Task details
Please restate, exactly as written, the lines running from the beginning of the material through the line that has "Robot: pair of" in it.
*** Data shown Section Begins ***
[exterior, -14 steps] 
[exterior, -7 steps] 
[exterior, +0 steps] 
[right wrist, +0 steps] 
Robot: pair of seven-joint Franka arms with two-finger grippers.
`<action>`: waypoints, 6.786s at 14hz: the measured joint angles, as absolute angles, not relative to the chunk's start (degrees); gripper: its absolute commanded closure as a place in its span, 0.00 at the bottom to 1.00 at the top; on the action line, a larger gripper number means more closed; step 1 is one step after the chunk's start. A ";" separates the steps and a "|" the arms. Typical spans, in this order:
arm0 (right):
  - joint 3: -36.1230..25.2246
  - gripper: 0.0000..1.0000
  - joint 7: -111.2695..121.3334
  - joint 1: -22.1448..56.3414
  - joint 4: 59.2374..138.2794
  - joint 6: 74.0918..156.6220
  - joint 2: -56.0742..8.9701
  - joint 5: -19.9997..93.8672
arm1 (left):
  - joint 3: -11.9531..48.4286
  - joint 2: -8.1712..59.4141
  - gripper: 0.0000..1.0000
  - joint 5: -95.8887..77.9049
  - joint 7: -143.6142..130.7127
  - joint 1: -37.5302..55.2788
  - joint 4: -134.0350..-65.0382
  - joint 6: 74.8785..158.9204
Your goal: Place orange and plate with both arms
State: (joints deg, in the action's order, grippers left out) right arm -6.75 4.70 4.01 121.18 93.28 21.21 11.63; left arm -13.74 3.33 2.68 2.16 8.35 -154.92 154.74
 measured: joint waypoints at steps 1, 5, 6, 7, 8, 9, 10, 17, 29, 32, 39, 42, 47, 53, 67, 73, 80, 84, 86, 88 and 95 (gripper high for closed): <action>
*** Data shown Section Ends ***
Solution for this problem
[exterior, -14 steps] 
[exterior, -7 steps] 
[exterior, +0 steps] 
[right wrist, +0 steps] 
Robot: pair of seven-joint Franka arms with two-finger grippers.

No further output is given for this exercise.